ABOUT THIS TASK
Pictures are to be dropped from the copy. Retype the listing exactly.

INPUT DATA
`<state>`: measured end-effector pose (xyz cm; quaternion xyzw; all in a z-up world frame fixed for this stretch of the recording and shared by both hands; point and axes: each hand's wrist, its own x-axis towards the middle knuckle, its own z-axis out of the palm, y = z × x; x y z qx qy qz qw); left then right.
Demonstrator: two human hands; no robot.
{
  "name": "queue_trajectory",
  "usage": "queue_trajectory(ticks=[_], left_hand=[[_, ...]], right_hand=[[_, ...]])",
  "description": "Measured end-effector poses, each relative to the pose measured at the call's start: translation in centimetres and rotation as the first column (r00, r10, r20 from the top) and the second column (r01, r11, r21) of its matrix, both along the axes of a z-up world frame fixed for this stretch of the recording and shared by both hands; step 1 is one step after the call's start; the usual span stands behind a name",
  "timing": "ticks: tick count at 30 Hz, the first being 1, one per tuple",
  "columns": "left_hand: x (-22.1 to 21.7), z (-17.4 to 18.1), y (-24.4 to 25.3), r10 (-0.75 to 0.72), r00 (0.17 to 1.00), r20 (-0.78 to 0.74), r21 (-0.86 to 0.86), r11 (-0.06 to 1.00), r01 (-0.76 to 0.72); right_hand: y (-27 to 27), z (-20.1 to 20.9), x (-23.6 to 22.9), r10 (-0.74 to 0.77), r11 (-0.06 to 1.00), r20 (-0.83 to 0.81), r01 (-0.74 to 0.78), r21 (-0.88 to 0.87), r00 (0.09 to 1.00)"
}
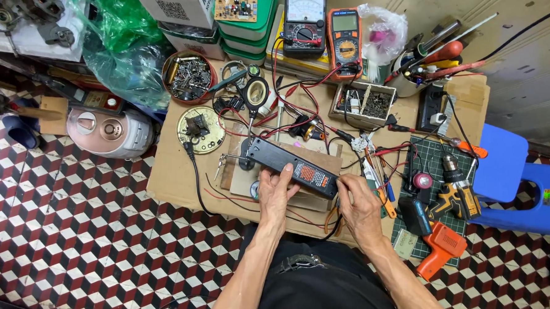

ANSWER BOX
`<state>`: measured end-effector pose (xyz cm; quaternion xyzw; all in a z-up world frame fixed for this stretch of the recording and shared by both hands; point and axes: each hand's wrist, its own x-axis towards the middle knuckle, its own z-axis out of the palm, y = z × x; x y z qx qy qz qw); left then right.
Demonstrator: two human hands; no robot.
{
  "name": "queue_trajectory",
  "usage": "queue_trajectory(ticks=[_], left_hand=[[_, ...]], right_hand=[[_, ...]])",
  "description": "Measured end-effector poses, each relative to the pose measured at the call's start: translation in centimetres and rotation as the first column (r00, r10, r20 from the top) and the second column (r01, r11, r21) of its matrix, both along the axes of a z-up world frame fixed for this stretch of the recording and shared by both hands; step 1 is one step after the call's start; the usual span stands behind a name",
  "timing": "ticks: tick count at 30 Hz, the first being 1, one per tuple",
  "columns": "left_hand: x (-22.1 to 21.7), z (-17.4 to 18.1), y (-24.4 to 25.3), r10 (-0.75 to 0.72), r00 (0.17 to 1.00), r20 (-0.78 to 0.74), r21 (-0.86 to 0.86), r11 (-0.06 to 1.00), r01 (-0.76 to 0.72); right_hand: y (-27 to 27), z (-20.1 to 20.9), x (-23.6 to 22.9), r10 (-0.74 to 0.77), r11 (-0.06 to 1.00), r20 (-0.83 to 0.81), r01 (-0.74 to 0.78), r21 (-0.88 to 0.87), r00 (0.09 to 1.00)"
}

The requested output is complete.